GIVEN DATA
++++++++

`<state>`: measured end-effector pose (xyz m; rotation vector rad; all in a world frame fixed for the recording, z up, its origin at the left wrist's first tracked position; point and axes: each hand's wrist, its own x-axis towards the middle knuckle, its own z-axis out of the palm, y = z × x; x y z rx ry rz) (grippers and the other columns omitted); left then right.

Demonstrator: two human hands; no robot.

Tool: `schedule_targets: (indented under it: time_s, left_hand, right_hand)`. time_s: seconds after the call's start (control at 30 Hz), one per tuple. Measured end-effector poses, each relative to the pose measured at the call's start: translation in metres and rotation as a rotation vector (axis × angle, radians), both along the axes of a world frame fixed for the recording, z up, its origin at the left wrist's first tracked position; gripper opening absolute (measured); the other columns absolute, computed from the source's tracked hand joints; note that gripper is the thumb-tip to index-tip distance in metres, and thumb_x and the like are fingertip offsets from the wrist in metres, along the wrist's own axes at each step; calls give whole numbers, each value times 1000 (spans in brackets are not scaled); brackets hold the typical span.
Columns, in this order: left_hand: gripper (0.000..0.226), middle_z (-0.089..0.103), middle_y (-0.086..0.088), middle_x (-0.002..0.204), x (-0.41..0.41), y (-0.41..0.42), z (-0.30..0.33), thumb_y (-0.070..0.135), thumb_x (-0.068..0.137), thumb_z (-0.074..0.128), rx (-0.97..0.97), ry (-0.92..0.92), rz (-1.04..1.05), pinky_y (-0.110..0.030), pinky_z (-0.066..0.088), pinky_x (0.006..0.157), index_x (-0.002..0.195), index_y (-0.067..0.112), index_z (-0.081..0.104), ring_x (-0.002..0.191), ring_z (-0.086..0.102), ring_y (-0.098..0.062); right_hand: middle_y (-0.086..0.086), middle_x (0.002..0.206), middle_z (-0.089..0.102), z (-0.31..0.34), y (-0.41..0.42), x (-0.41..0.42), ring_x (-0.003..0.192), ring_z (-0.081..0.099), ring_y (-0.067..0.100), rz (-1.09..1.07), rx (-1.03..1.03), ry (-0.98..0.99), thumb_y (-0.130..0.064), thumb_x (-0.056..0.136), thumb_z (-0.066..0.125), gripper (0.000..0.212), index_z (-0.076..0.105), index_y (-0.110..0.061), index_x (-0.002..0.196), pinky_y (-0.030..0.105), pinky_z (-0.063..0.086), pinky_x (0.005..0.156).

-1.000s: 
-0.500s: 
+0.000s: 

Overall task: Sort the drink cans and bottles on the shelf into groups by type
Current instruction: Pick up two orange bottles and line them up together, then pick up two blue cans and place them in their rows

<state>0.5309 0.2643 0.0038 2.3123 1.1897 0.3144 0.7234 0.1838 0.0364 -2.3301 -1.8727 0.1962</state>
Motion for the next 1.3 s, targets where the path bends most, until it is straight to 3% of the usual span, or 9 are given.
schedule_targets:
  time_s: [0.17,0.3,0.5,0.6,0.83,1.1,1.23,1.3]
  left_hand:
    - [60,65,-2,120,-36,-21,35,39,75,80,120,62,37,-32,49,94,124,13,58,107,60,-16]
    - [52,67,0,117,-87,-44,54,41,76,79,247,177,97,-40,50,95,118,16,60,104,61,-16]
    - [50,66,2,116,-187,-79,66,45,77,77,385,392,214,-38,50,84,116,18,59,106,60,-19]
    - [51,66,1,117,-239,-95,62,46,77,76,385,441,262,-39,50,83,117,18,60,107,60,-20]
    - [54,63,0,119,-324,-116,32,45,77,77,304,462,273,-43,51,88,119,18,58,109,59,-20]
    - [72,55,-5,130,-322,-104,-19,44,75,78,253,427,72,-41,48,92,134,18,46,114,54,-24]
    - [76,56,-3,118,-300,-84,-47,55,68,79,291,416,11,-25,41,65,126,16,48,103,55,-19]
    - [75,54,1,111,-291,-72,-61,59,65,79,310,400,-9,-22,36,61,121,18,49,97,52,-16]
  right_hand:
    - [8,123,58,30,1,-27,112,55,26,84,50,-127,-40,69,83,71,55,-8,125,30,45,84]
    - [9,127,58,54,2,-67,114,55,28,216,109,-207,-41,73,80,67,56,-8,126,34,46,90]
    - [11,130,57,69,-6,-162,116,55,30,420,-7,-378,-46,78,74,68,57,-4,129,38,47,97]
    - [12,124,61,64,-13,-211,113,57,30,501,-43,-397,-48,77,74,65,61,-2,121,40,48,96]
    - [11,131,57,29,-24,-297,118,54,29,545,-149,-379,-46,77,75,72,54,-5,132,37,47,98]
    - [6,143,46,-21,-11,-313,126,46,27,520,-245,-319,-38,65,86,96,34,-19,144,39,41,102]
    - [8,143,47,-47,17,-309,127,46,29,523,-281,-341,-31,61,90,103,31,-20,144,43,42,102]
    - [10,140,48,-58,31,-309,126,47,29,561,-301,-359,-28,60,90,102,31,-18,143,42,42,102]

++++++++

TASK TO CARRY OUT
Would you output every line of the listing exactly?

EXERCISE ANSWER
`<state>`: measured end-effector pose (xyz m; rotation vector rad; all in a world frame fixed for the recording, z up, its origin at the left wrist's first tracked position; point and axes: each hand's wrist, its own x-axis towards the middle knuckle, its own z-axis out of the palm, y = z × x; x y z rx ry rz) (grippers and the other columns omitted); left then right.

Demonstrator: two human hands; no robot.

Tool: `schedule_targets: (indented under it: time_s, left_hand, right_hand)`. time_s: seconds after the call's start (control at 30 Hz), one per tuple. Measured end-effector poses, each relative to the pose measured at the call's start: translation in metres and rotation as a rotation vector (axis × angle, radians), both along the axes of a world frame fixed for the recording, z up, its origin at the left wrist's first tracked position; gripper opening absolute (measured); the other columns absolute, computed from the source's tracked hand joints; note that gripper is the thumb-tip to index-tip distance in metres, and thumb_x and the like are fingertip offsets from the wrist in metres, along the wrist's own axes at each step; calls give whole numbers, each value times 1000 (spans in brackets are not scaled); brackets hold the typical span.
Columns, in this order: left_hand: gripper (0.000..0.226), middle_z (-0.089..0.103), middle_y (-0.086..0.088), middle_x (-0.002..0.204), x (-0.41..0.41), y (-0.41..0.42), z (-0.30..0.33), thumb_y (-0.070..0.135), thumb_x (-0.068..0.137), thumb_z (-0.074..0.128), rx (-0.97..0.97), ry (-0.92..0.92), rz (-1.04..1.05), pinky_y (-0.110..0.030), pinky_z (-0.066..0.088), pinky_x (0.006..0.157), index_x (-0.002..0.195), index_y (-0.067..0.112), index_z (-0.081..0.104), ring_x (-0.002..0.191), ring_z (-0.086..0.102), ring_y (-0.098..0.062); right_hand: middle_y (-0.086..0.086), middle_x (0.002..0.206), middle_z (-0.089..0.102), z (-0.31..0.34), y (-0.41..0.42), x (-0.41..0.42), ring_x (-0.003..0.192), ring_z (-0.081..0.099), ring_y (-0.067..0.100), rz (-1.09..1.07), rx (-1.03..1.03), ry (-0.98..0.99), thumb_y (-0.130..0.064), thumb_x (-0.056..0.136), thumb_z (-0.066..0.125), gripper (0.000..0.212), index_z (-0.076..0.105), index_y (-0.110..0.061), index_x (-0.002..0.196), pinky_y (-0.030..0.105), pinky_z (-0.063..0.086), pinky_x (0.005..0.156).

-1.000s: 
-0.500s: 
+0.000s: 

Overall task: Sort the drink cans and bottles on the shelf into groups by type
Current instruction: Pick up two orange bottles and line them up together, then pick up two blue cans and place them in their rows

<state>0.5309 0.2643 0.0038 2.3123 1.1897 0.3144 0.7234 0.1838 0.0364 -2.3301 -1.8727 0.1962</state>
Motion for the next 1.3 s, targets where the path bends most, until it is straight to 3% of the usual span, or 9 are given.
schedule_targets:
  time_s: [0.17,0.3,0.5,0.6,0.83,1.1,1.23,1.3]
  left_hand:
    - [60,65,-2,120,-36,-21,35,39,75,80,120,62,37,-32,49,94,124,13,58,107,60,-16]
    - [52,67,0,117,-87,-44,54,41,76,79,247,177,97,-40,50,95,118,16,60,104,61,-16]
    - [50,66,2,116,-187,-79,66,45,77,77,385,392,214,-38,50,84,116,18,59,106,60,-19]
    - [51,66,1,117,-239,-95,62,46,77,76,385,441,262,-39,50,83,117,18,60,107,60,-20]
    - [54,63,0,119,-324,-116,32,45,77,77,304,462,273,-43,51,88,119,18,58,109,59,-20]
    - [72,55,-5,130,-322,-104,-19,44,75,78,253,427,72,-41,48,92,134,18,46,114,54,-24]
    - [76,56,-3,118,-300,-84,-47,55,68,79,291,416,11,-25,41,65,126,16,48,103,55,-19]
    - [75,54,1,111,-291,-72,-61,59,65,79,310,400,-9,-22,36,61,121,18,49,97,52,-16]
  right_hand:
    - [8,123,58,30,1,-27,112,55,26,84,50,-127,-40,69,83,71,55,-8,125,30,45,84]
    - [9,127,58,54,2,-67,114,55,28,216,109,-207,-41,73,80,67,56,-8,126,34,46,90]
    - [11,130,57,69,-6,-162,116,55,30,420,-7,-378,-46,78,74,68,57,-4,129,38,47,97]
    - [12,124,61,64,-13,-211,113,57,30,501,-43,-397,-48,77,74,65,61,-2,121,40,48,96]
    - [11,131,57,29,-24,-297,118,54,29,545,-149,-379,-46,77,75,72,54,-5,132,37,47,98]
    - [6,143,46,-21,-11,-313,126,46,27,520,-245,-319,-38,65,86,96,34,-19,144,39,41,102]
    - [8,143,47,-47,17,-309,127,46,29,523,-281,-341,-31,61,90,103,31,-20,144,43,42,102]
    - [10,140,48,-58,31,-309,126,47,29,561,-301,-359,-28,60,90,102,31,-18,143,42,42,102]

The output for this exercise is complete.